Keterampilan berbahasa yang diperoleh selama ini lebih terfokus pada penyajian teori daripada praktik. Apalagi keterampilan berbicara merupakan
8 keterampilan yang perlu dibelajarkan dengan siswa melakukan praktik secara
langsung sehingga siswa benar-benar mengasah alat ucap yang dimiliki agar dapat menyampaikan pesan dengan baik. Guru jarang menggunakan model
pembelajaran yang bervariasi di kelas. Guru lebih banyak menghabiskan waktunya untuk berbicara dan kurang memberikan kesempatan kepada siswa
untuk aktif mengungkapkan pendapat dan perasaannya, baik dalam kegiatan yang bersifat klasikal maupun dalam kegiatan kelompok, gurulah yang
menjadi pusat atau mendominasi proses belajar. Pernyataan di atas sesuai sebagaimana hasil observasi dan wawancara
yang peneliti lakukan. Berdasarkan hasil wawancara dengan guru kelas IV SD N Gedongkiwo, kegiatan praktik dalam pembelajaran berbicara selama ini
masih kurang. Hal tersebut disebabkan karena kurangnya waktu pembelajaran Bahasa Indonesia jika digunakan untuk melakukan praktik berbicara siswa
yang pada umumnya dipraktikkan secara individu. Pemahaman guru yang demikian menyebabkan metode pembelajaran yang digunakan pun kurang
menekankan keterlibatan aktif siswa karena guru hanya berpusat pada buku paket. Siswa cenderung pasif, sehingga kemampuan berbicara siswa tidak
berkembang dengan baik. Proses pembelajaran di kelas yang tidak relevan tersebut menyebabkan keterampilan berbicara siswa menjadi rendah. Hal ini
dapat terlihat dari hal-hal sebagai berikut: 1 Sikap dan minat siswa dalam mengikuti pembelajaran berbicara rendah. Pada umumnya siswa merasa takut
dan malu saat ditugasi untuk tampil berbicara di depan teman-temannya, 2 saat siswa diberikan pertanyaan secara lisan, 20 dari 23 siswa terbata-bata
9 dalam mengemukakan pendapatnya, 20 lagi dari 23 siswa lagi
menggunakan kata yang masih campuran antara Bahasa Indonesia dan Bahasa Jawa, dan sisanya siswa tidak aktif berpendapat.
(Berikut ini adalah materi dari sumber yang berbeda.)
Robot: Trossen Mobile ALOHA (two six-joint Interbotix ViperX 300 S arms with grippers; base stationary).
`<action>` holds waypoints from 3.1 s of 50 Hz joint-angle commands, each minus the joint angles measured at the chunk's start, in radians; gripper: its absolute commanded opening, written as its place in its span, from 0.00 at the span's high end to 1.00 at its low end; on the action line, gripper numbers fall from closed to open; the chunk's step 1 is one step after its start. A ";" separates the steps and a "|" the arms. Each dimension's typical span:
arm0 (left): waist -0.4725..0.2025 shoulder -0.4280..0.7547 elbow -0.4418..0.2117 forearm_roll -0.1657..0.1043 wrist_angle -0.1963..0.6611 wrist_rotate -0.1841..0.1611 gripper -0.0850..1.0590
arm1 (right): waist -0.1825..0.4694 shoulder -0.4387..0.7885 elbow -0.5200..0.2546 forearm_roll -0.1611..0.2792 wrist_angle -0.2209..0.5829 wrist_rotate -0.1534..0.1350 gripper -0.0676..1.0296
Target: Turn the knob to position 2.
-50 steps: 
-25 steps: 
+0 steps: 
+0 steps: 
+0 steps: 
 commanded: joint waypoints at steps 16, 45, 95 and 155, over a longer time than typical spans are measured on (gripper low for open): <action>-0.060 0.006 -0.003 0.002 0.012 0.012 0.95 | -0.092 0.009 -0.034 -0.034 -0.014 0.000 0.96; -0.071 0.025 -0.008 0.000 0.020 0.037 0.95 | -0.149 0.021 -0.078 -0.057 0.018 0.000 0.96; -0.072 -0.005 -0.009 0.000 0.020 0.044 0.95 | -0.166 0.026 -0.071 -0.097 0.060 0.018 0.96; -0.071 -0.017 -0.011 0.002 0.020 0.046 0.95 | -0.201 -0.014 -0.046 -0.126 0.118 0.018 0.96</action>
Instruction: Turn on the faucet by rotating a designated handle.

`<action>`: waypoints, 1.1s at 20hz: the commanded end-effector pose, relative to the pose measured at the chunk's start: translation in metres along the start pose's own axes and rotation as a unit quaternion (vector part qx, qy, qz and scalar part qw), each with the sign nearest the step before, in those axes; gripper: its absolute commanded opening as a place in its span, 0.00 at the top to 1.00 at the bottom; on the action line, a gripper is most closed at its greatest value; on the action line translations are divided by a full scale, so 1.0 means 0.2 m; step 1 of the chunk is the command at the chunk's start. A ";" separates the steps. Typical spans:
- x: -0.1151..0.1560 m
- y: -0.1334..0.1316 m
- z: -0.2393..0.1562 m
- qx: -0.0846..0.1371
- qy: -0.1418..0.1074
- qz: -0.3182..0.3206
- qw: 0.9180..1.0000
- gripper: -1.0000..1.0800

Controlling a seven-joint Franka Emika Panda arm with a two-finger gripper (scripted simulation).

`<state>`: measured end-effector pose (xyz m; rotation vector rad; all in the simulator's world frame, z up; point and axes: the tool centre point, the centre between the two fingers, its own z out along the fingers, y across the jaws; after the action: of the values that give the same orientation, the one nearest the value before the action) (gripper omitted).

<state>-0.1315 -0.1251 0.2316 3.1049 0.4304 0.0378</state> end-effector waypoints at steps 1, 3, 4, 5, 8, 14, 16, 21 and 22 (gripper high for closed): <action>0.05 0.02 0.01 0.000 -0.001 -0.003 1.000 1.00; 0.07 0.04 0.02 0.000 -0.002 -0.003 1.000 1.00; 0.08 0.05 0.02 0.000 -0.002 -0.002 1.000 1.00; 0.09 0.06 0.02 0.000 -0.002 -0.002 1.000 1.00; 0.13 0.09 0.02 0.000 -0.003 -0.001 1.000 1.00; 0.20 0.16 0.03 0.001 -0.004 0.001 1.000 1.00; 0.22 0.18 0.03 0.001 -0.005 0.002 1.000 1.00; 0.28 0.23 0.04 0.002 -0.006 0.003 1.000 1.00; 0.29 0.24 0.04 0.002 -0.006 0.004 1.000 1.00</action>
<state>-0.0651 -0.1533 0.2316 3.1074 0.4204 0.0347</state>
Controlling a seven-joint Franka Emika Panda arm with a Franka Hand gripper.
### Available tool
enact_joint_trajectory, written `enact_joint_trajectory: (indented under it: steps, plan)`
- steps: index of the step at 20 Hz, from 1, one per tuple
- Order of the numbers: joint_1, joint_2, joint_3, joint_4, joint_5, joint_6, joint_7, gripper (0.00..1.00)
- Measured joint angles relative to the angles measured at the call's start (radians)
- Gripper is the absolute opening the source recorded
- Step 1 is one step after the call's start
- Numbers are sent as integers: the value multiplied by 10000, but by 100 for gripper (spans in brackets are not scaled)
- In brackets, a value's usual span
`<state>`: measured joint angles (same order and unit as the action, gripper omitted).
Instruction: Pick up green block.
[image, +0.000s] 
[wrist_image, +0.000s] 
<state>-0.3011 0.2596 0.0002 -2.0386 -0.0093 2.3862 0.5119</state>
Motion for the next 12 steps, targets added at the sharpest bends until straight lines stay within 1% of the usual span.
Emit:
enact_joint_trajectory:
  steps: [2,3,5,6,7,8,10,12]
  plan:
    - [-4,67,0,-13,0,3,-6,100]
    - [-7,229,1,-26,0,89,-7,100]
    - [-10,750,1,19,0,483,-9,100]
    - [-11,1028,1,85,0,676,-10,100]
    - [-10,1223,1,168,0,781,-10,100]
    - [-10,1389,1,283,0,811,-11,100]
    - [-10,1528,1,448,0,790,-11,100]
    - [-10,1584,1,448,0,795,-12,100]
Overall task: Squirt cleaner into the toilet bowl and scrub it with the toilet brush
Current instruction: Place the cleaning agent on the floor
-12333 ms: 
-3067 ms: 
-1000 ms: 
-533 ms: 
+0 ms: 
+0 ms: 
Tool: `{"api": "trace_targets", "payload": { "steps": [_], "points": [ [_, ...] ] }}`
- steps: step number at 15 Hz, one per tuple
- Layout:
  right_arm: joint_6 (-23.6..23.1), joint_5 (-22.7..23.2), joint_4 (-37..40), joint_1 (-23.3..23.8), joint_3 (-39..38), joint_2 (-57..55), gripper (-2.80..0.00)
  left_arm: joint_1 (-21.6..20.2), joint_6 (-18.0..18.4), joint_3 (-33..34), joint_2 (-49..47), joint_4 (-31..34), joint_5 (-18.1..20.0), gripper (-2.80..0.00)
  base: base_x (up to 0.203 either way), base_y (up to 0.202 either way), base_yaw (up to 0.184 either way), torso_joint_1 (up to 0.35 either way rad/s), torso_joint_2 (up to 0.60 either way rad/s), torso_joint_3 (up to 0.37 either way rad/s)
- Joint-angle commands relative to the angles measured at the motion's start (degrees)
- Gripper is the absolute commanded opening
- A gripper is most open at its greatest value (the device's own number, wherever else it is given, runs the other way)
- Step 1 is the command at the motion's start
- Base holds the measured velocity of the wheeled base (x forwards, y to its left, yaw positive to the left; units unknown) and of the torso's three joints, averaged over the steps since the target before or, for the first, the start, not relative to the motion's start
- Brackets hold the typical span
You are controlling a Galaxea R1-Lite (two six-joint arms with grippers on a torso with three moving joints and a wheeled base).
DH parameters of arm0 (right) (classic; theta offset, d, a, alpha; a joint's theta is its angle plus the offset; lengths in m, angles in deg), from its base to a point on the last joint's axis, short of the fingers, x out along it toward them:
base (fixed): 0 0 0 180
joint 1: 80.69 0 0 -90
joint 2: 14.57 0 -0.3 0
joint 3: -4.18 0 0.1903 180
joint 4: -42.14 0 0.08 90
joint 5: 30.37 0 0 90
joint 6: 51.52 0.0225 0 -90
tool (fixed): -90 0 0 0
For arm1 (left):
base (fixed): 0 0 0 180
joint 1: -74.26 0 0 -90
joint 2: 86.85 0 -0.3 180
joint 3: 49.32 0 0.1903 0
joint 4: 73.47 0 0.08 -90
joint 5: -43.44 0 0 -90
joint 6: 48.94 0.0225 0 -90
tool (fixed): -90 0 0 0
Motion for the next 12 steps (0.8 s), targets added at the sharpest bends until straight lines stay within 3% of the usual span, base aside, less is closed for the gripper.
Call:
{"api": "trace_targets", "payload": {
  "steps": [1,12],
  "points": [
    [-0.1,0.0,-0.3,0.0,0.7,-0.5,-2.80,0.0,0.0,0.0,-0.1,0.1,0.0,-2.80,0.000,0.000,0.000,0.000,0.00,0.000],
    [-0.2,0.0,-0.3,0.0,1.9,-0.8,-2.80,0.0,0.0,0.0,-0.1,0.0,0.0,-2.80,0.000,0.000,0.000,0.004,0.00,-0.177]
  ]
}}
Saat diminta untuk
menyampaikan hasil pekerjaan, siswa malu-malu dan gugup sehingga volume suara yang dihasilkan tidak begitu keras.
Berangkat dari fakta dan kondisi yang demikian ini salah satu alternatif yang dapat dilakukan dalam pembelajaran keterampilan berbicara
siswa Sekolah Dasar adalah penerapan pendekatan pengalaman berbahasa dalam pembelajaran di kelas. Guru perlu mengembangkan suatu model
pembelajaran yang menekankan keterlibatan aktif siswa secara maksimal dalam proses kegiatan belajar-mengajar dengan cara mendiskusikan masalah
dengan teman-temannya, mempunyai keberanian menyampaikan ide atau gagasan dan mempunyai tanggung jawab terhadap tugasnya, sehingga proses
pembelajaran yang demikian akan memotivasi siswa untuk aktif mengasah keterampilan berbicaranya tanpa harus memakan waktu yang lama seperti
jika dipraktikkan secara individu. Melihat kenyataan pembelajaran keterampilan berbicara yang kurang
efektif dan menyadari manfaat model pembelajaran active learning teknik jigsaw dalam pembelajaran keterampilan berbicara, perlu kiranya diadakan
penelitian untuk mengetahui lebih lanjut tentang pengaruh penggunaan model pembelajaran active learning teknik jigsaw terhadap keterampilan
berbicara siswa kelas IV SD Negeri Gedongkiwo Yogyakarta.